INFORMATION PROVIDED:
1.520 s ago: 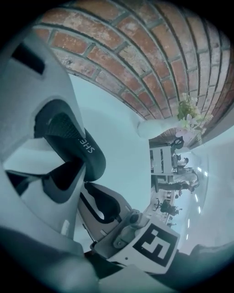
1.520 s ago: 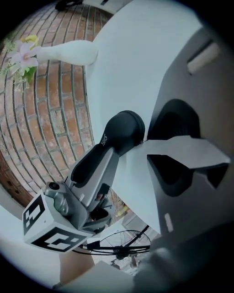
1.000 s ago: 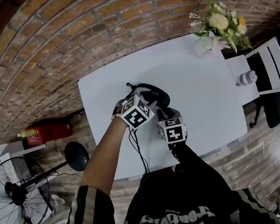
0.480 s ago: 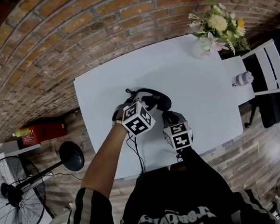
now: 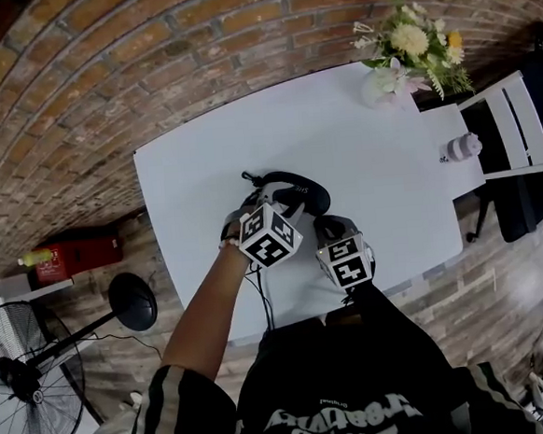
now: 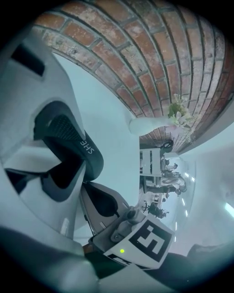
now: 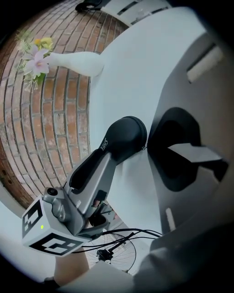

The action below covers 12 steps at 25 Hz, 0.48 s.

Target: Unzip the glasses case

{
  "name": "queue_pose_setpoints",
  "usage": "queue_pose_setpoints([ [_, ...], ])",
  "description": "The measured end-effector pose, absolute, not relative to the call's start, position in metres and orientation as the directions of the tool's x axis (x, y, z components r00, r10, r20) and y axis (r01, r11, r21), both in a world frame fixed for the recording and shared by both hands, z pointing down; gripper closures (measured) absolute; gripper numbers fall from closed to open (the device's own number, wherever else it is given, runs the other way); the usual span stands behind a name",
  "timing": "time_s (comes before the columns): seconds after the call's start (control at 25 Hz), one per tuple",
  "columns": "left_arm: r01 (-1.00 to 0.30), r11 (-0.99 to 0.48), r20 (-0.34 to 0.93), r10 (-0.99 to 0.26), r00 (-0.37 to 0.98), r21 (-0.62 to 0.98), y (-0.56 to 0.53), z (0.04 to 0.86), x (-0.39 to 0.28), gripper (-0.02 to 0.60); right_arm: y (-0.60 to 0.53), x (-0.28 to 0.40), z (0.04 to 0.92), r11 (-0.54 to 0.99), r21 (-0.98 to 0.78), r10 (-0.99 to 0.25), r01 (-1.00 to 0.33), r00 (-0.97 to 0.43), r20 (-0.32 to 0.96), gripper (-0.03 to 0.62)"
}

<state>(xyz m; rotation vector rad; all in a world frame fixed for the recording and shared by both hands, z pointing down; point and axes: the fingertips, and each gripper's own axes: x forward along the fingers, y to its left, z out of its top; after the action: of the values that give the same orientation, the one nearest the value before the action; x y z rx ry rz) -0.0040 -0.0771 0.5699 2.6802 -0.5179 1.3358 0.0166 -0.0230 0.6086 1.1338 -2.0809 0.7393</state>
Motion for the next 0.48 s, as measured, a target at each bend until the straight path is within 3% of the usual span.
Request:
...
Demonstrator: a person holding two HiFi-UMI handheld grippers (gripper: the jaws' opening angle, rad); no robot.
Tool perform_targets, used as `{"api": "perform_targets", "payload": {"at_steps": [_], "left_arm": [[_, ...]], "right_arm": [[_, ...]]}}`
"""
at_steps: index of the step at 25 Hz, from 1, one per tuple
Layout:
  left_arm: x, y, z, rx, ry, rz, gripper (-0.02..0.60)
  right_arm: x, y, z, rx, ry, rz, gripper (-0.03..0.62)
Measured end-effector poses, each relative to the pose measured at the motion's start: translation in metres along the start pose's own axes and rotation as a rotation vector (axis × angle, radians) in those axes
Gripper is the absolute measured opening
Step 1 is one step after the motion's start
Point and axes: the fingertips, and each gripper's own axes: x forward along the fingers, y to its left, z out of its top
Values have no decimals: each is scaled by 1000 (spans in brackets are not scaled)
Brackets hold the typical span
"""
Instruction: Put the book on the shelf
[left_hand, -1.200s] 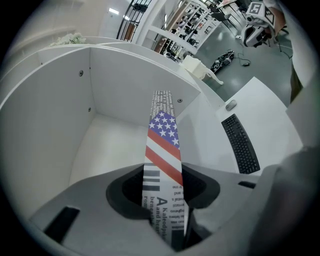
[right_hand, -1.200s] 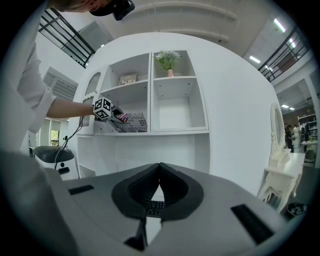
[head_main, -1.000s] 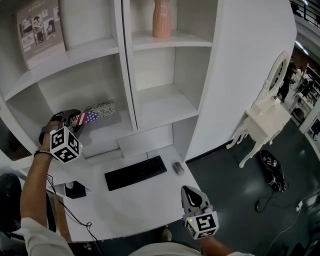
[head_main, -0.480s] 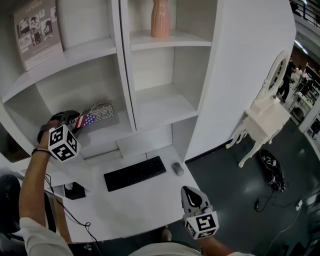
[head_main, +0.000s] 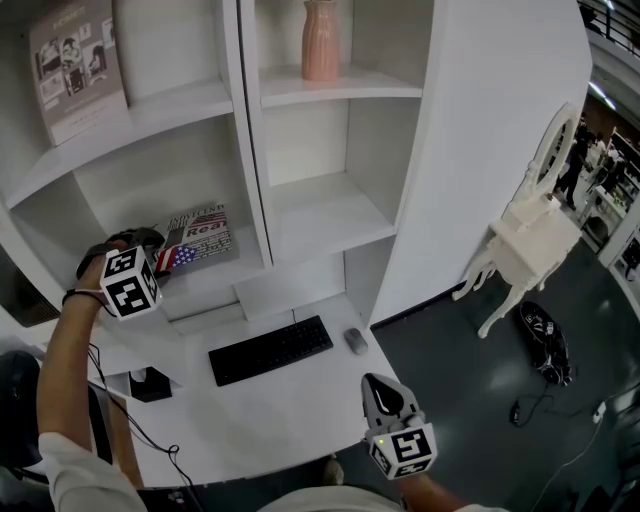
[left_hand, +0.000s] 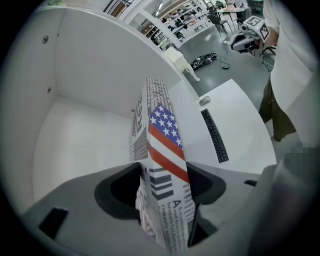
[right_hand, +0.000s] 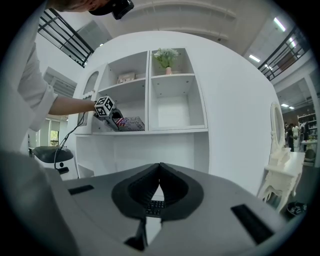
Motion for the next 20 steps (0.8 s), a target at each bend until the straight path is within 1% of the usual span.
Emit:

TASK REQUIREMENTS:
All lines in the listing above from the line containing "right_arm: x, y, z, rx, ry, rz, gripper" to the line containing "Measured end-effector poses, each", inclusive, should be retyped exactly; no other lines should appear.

EXERCISE ANSWER:
  right_arm: x, y, z, rx, ry, rz, gripper (-0.03..0.62)
Measured end-effector poses, each relative to the pose measured at the motion's start: translation in metres along the start pose's own axes and rotation as a rotation vector (axis × angle, radians) in those axes

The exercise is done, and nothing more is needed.